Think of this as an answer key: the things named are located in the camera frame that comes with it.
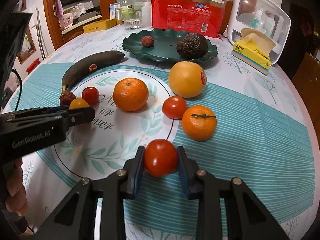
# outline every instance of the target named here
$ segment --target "orange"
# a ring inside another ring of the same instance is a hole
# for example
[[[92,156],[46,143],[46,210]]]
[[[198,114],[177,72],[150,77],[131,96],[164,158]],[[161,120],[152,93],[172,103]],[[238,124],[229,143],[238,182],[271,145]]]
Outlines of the orange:
[[[72,100],[69,106],[69,109],[83,108],[83,107],[89,107],[89,104],[82,98],[76,98]]]
[[[149,97],[146,84],[137,78],[120,80],[113,90],[113,101],[123,111],[136,111],[144,106]]]
[[[202,92],[207,77],[197,63],[181,61],[171,68],[168,81],[173,93],[183,98],[192,98]]]
[[[211,138],[217,127],[215,114],[205,106],[188,108],[181,120],[183,131],[195,141],[204,141]]]

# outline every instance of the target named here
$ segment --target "white circle on placemat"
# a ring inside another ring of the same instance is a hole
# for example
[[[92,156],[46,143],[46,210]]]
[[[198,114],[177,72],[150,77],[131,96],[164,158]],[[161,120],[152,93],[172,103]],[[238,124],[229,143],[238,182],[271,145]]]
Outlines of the white circle on placemat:
[[[124,112],[112,100],[116,83],[135,77],[148,87],[145,106],[135,112]],[[77,98],[89,86],[99,90],[99,104],[95,119],[90,124],[71,127],[67,140],[53,146],[53,154],[63,171],[79,180],[80,177],[101,179],[121,169],[126,160],[134,158],[139,145],[163,138],[173,141],[179,121],[162,113],[162,104],[173,96],[170,88],[148,72],[119,69],[98,74],[73,89]]]

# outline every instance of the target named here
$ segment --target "banana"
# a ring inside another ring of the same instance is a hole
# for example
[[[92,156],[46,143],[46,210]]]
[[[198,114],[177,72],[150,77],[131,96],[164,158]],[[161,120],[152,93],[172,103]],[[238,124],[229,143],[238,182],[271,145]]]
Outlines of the banana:
[[[124,54],[117,50],[99,52],[85,57],[73,64],[63,75],[61,94],[67,91],[68,87],[74,86],[89,73],[99,68],[120,63]]]

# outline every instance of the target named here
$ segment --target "red sticker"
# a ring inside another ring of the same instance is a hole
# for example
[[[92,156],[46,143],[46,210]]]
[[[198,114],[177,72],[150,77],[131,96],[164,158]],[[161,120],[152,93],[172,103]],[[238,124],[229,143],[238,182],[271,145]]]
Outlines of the red sticker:
[[[206,76],[206,74],[205,74],[205,72],[202,70],[201,71],[201,82],[202,82],[202,84],[206,84],[206,82],[207,82],[207,76]]]
[[[91,73],[92,71],[95,71],[97,69],[97,65],[96,64],[91,64],[89,67],[89,73]]]

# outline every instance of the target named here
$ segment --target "avocado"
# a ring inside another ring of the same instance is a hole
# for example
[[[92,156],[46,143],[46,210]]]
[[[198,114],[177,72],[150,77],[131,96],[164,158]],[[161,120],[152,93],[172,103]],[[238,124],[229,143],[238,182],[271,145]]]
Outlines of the avocado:
[[[207,39],[198,33],[187,33],[178,42],[177,52],[183,59],[201,58],[208,52]]]
===
Activity
Leaving the pictures behind, return every line above exactly.

Written response
Think of this as an answer key: the things named are located in the camera frame that comes with it.
# outline every instance of the target named here
$ segment --target "orange"
# a ring inside another ring of the same instance is a hole
# for example
[[[92,156],[46,143],[46,210]]]
[[[198,114],[177,72],[150,77],[131,96],[164,158]],[[161,120],[152,93],[172,103]],[[238,124],[229,143],[238,182],[271,145]]]
Outlines of the orange:
[[[72,100],[69,106],[69,109],[83,108],[83,107],[89,107],[89,104],[82,98],[76,98]]]
[[[149,97],[146,84],[137,78],[120,80],[113,90],[113,101],[123,111],[136,111],[144,106]]]
[[[202,92],[207,77],[197,63],[181,61],[171,68],[168,81],[173,93],[183,98],[192,98]]]
[[[211,138],[217,127],[215,114],[205,106],[188,108],[181,120],[183,131],[195,141],[204,141]]]

# outline every instance of the target named here
$ segment --target "white circle on placemat"
# a ring inside another ring of the same instance is a hole
# for example
[[[92,156],[46,143],[46,210]]]
[[[198,114],[177,72],[150,77],[131,96],[164,158]],[[161,120],[152,93],[172,103]],[[238,124],[229,143],[238,182],[271,145]]]
Outlines of the white circle on placemat:
[[[124,112],[112,100],[116,83],[135,77],[148,87],[145,106],[135,112]],[[77,98],[89,86],[99,90],[99,104],[95,119],[90,124],[71,127],[67,140],[53,146],[53,154],[63,171],[79,180],[80,177],[101,179],[121,169],[126,160],[134,158],[139,145],[163,138],[173,141],[179,121],[162,113],[162,104],[173,96],[170,88],[148,72],[119,69],[98,74],[73,89]]]

# outline every instance of the target named here
$ segment --target "banana"
# a ring inside another ring of the same instance is a hole
# for example
[[[92,156],[46,143],[46,210]]]
[[[198,114],[177,72],[150,77],[131,96],[164,158]],[[161,120],[152,93],[172,103]],[[238,124],[229,143],[238,182],[271,145]]]
Outlines of the banana:
[[[124,54],[117,50],[99,52],[85,57],[73,64],[63,75],[61,94],[67,91],[68,87],[74,86],[89,73],[99,68],[120,63]]]

# outline every instance of the target named here
$ segment --target "red sticker"
# a ring inside another ring of the same instance is a hole
# for example
[[[92,156],[46,143],[46,210]]]
[[[198,114],[177,72],[150,77],[131,96],[164,158]],[[161,120],[152,93],[172,103]],[[238,124],[229,143],[238,182],[271,145]]]
Outlines of the red sticker:
[[[206,76],[206,74],[205,74],[205,72],[202,70],[201,71],[201,82],[202,82],[202,84],[206,84],[206,82],[207,82],[207,76]]]
[[[91,73],[92,71],[95,71],[97,69],[97,65],[96,64],[91,64],[89,67],[89,73]]]

# outline every instance of the target named here
$ segment --target "avocado"
# a ring inside another ring of the same instance is a hole
# for example
[[[92,156],[46,143],[46,210]]]
[[[198,114],[177,72],[150,77],[131,96],[164,158]],[[161,120],[152,93],[172,103]],[[238,124],[229,143],[238,182],[271,145]]]
Outlines of the avocado:
[[[207,39],[198,33],[187,33],[178,42],[177,52],[183,59],[201,58],[208,52]]]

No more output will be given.